The OS can also be installed directly from the computer using the install option provided. After that you should follow the easy to follow installation instructions until the OS is fully installed on your computer.

Getting ArcheOS through a Debian Wheezy Update

You do not have to make a clean installation of the ArcheOS on your computer if you already have Debian Wheezy installed. As mentioned earlier, ArcheOS is based on Debian Wheezy. So, you can update this base system into ArcheOS through a few update procedures. This can be done through your terminal.

You Can Also Build ArcheOS Yourself

This is for the pros who have some software development skills. The ArcheOS you build can even be distributed to other users. Without having to go into a lot of details, you should know that building ArcheOS requires you to ensure that your system and its OS setup meets the minimum standards.

After that, you have to configure your system in readiness for the OS building process. From there, you should follow the steps provided on the relevant sites. They include building the ISO file, adding the required packages, and changing the build architecture if you so desire.

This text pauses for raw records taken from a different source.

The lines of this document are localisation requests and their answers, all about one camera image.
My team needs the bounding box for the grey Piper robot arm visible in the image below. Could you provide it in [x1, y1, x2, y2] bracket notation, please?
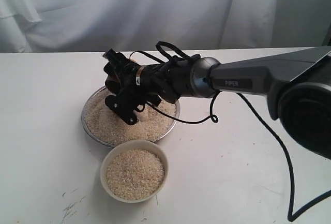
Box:
[104, 46, 330, 158]

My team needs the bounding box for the brown wooden cup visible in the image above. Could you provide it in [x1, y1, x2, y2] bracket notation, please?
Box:
[104, 58, 139, 93]

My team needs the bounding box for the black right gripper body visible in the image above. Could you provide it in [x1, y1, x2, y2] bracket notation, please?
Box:
[121, 54, 201, 105]

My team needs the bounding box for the rice heap in tray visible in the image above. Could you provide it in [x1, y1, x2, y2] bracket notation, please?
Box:
[84, 88, 177, 144]

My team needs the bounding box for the round metal tray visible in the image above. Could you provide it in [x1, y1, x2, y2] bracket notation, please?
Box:
[80, 85, 181, 147]

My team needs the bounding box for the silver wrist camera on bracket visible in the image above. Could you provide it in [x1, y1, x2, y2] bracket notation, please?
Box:
[105, 86, 147, 125]

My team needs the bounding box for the white cloth backdrop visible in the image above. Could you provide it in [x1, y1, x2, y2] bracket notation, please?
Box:
[1, 0, 330, 53]

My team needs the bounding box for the black cable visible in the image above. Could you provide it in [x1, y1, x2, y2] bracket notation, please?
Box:
[129, 41, 331, 221]

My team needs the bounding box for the white ceramic bowl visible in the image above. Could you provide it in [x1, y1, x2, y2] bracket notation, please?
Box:
[100, 140, 169, 203]

Furthermore, if you want a custom made ArcheOS but are not in a position to create your own ArcheOS, you can always see what Team OS has to offer.

Conclusion

ArcheOS has plenty to offer archaeologists. The program has enough features to provide a unique computing experience for anyone collecting, editing, processing, and documenting archaeological finds.

The operating system has many world-class applications that will prove critical to this profession. Installation is also easy, and a live boot option is available, as a well as a dual boot capability for those who need it.